### EXERCISE REQUIREMENTS
Would you output the entries below only from the line containing "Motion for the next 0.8" through the line containing "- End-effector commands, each", exactly as they stand and with both ends included?

### DATA
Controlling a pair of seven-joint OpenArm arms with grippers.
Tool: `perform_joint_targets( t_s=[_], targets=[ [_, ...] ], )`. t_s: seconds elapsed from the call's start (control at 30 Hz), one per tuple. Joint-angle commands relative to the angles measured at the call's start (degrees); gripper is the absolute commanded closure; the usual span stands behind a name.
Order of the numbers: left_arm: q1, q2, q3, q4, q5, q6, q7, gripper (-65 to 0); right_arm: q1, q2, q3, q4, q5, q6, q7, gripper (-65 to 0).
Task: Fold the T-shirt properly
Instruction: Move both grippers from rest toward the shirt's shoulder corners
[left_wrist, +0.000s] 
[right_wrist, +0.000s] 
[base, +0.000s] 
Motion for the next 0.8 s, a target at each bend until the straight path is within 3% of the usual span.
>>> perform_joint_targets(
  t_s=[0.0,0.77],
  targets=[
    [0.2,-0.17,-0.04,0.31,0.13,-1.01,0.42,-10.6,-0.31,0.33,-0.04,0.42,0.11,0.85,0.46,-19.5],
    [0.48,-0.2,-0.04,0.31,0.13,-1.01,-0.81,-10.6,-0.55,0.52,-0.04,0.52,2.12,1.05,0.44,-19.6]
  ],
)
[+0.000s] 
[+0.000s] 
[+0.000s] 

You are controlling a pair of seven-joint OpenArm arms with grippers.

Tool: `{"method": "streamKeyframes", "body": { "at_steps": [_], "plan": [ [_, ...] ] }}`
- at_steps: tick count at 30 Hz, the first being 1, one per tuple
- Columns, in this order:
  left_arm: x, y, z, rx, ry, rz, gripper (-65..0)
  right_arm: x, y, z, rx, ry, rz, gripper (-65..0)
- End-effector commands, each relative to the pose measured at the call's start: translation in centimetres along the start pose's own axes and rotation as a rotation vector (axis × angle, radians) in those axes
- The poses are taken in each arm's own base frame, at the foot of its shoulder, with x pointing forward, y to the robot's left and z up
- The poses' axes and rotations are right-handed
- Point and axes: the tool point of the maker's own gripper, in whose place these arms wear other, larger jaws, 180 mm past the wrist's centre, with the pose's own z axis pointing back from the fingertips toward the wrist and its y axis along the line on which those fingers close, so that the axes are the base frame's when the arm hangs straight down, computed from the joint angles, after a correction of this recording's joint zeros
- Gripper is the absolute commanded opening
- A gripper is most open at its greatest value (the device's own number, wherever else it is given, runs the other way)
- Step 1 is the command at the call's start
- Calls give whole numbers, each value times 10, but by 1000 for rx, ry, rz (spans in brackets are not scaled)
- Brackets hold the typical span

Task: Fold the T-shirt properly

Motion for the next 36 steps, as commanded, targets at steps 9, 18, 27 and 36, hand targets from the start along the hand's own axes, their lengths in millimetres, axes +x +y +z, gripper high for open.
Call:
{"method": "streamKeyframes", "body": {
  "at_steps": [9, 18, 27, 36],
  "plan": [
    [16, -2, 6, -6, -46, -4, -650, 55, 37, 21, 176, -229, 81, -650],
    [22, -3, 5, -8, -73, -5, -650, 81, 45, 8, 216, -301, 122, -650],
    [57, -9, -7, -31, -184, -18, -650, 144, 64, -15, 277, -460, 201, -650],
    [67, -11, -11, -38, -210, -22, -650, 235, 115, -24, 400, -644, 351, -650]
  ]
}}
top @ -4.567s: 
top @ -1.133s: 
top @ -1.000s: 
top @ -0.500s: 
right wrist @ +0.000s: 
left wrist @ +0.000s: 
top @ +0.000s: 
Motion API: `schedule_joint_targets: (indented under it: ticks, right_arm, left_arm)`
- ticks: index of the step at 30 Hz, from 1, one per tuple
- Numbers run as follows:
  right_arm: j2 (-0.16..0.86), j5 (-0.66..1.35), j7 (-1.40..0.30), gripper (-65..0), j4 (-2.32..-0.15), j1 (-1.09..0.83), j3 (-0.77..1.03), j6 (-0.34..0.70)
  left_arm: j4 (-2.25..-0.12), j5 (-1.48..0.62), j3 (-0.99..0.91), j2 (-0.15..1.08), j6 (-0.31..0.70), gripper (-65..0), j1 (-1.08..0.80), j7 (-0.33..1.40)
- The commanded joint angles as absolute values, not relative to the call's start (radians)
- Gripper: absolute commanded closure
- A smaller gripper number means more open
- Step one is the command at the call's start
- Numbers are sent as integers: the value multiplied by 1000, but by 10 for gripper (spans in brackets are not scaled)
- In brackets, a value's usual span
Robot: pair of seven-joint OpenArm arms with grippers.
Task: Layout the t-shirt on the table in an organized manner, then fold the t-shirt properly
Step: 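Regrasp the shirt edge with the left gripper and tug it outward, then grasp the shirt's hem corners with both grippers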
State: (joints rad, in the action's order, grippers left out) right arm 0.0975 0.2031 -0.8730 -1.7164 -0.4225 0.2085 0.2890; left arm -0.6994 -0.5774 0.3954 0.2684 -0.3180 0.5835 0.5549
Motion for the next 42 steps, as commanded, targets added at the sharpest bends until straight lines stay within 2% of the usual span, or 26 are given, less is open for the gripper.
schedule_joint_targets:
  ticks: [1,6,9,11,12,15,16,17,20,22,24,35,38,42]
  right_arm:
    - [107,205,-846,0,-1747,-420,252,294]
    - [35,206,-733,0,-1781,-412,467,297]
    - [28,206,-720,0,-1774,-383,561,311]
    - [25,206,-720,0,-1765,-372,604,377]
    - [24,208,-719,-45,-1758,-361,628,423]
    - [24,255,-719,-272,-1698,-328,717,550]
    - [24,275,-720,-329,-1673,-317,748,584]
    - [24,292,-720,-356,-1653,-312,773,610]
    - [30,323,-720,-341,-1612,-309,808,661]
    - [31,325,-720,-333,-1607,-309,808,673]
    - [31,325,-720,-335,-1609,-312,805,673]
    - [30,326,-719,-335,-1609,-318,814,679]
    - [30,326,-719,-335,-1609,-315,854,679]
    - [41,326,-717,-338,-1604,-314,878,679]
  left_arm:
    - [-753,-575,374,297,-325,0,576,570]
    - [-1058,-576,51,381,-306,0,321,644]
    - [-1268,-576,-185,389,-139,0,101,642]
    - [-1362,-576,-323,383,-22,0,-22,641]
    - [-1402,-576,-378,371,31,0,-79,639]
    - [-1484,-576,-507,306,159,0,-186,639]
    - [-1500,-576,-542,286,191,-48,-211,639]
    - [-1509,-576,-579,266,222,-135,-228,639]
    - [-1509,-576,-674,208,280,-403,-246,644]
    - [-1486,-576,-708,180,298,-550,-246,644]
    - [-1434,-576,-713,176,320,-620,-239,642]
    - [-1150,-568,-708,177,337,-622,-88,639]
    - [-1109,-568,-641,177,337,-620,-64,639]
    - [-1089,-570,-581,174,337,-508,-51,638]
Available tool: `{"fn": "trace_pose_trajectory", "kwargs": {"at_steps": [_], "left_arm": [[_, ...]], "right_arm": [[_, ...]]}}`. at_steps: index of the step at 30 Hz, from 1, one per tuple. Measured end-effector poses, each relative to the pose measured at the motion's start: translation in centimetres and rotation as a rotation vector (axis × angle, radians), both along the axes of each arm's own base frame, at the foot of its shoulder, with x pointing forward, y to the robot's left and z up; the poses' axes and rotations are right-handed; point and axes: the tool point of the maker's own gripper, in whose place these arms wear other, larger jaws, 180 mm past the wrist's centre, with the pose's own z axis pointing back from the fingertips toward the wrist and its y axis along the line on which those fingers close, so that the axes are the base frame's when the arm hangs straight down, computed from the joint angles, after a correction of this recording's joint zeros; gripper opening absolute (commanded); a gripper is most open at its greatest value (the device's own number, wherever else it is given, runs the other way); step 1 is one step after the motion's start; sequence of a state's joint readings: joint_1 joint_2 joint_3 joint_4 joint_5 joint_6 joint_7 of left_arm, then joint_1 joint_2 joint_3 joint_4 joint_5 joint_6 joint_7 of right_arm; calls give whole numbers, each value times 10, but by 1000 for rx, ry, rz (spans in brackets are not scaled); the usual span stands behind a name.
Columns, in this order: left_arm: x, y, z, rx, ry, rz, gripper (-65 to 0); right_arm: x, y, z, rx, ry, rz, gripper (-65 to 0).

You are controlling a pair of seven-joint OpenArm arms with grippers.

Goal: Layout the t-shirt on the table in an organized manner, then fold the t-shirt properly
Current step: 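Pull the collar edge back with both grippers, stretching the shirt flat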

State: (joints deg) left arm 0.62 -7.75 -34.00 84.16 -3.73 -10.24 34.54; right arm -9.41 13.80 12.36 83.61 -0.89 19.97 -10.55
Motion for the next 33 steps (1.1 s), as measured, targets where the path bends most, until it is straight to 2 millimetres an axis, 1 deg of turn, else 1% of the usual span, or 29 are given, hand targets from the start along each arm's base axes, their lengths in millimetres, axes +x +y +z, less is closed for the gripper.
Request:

### WRITTEN SOLUTION
Motion for the next 0.8 s, a target at each bend until the straight path is within 3% of the usual span.
>>> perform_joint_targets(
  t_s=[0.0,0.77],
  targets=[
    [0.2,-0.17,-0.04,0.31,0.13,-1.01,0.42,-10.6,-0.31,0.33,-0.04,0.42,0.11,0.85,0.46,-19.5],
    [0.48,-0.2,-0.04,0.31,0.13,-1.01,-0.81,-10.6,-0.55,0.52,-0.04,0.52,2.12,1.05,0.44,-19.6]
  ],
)
[+0.000s] 
[+0.000s] 
[+0.000s] 

You are controlling a pair of seven-joint OpenArm arms with grippers.

Tool: `{"method": "streamKeyframes", "body": { "at_steps": [_], "plan": [ [_, ...] ] }}`
- at_steps: tick count at 30 Hz, the first being 1, one per tuple
- Columns, in this order:
  left_arm: x, y, z, rx, ry, rz, gripper (-65..0)
  right_arm: x, y, z, rx, ry, rz, gripper (-65..0)
- End-effector commands, each relative to the pose measured at the call's start: translation in centimetres along the start pose's own axes and rotation as a rotation vector (axis × angle, radians) in those axes

The exercise has been fully completed.